4.3 Additional remarks

It is worth mentioning that according to the estimations of these probit models, we find that the origin of the claims has significant effects on the choice of the CEL rule as the fairest. Specifically, considering claims that represent efforts compared to skills decreases the probability of selecting the CEL rule by 2.6 pp.

Note also that 64 respondents, 11.13% of the sample, do not consider themselves to be supportive people. Most of these respondents (76.6%) are men, 25% of whom were born between 1971 and 1980. These percentages should be treated with caution because they must be compared with the proportions of these people in the whole sample. They make up 59% and 19.7% of the sample, respectively, with no significant differences related to education levels or employment status.

5 Conclusions

We focus on empirical social choice, using a questionnaire on conflicting claims problems to analyse whether the response patterns of society when facing these situations depend on the economic context. Next, we present the main conclusions obtained from our study.

Firstly, similar to all the previous studies, our analysis confirms that the P rule is the fairest allocation for most people, with 65.32%.

Secondly, and contrary to previous studies, an isolated change either in the background story or additional sources of income does not cause any significant differences in the respondents’ fairness criterion.

Thirdly, the origin of the claims leads to significant differences in the fairest rule. As previously mentioned, when comparing the context in which claims represent needs and people do not have another source of income (MSN) with other contexts, the CEA, CEL and T rules are selected by a larger share of the respondents who abandon the principle of proportionality. Furthermore, considering claims that represent efforts compared to skills, decreases the probability of selecting the CEL rule.

Fourthly, there are significant differences in the response patterns related to the following personal characteristics of the respondents: employment status, education level and year of birth. Therefore, the analysis of distributive justice perceptions in a society would not be sufficiently representative if respondents were recruited from a homogeneous subgroup of the population, such as undergraduate students, as is usually the case.

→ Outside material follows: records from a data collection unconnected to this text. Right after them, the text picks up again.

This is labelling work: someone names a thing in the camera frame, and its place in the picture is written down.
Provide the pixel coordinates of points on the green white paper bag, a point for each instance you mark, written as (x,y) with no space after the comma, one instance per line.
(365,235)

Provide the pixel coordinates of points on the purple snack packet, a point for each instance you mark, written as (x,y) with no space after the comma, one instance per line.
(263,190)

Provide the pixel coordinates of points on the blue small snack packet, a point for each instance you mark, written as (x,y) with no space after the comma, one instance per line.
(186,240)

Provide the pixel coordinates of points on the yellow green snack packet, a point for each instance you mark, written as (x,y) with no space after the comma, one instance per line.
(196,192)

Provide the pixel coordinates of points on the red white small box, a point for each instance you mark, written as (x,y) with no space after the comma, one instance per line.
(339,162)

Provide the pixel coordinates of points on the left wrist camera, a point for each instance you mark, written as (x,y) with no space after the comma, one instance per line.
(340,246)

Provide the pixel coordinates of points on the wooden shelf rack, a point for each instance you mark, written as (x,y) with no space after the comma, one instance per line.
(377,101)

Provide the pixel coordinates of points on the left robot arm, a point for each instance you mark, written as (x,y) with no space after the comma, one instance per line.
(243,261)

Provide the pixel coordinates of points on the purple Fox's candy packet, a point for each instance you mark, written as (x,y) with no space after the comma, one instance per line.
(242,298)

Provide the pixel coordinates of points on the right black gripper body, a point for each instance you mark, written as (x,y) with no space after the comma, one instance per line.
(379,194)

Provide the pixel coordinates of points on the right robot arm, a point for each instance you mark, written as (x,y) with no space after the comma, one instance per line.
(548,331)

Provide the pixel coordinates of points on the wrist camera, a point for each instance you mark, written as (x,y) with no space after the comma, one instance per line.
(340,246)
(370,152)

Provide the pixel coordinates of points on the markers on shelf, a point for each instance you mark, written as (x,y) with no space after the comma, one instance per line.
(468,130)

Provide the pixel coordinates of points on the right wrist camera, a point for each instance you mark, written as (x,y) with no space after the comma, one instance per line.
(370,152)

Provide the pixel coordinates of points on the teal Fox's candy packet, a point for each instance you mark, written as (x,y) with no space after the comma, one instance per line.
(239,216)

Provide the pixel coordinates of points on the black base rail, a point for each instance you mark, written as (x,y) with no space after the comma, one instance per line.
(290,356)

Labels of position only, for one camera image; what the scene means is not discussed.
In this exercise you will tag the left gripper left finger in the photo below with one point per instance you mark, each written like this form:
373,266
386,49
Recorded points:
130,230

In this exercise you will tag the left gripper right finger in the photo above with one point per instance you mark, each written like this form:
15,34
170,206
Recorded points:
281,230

Finally, the respondents’ choices give some insights into the concept of solidarity and guaranteeing basic needs. Concretely, the data show a tendency to focus on people’s sacrifices when rights represent needs. Moreover, we can detect concern about ensuring that people can meet their basic needs, but not in all the economic contexts in which agents do not have enough resources. Nonetheless, we have not reached any clear conclusion concerning these two aspects. As discussed in Sect. 2, we can infer that the choice of the P rule prioritises that the allocation should not depend on the way the agents face the problem: gains and losses (self-duality). The choice of the CEA rule implies that it can easily be reapplied if the endowment is increased, taking into account only the added endowment (composition up). The CEL rule can easily be reapplied under a decrease in the endowment (composition down), and it does not change once a minimum amount is allocated to each agent (minimal rights first). Finally, the choice of the T rule is egalitarian when the endowment is small, does not change once a minimum amount is allocated to each agent (minimal rights first), and it prioritises neither the gains nor the losses points of view (self-duality).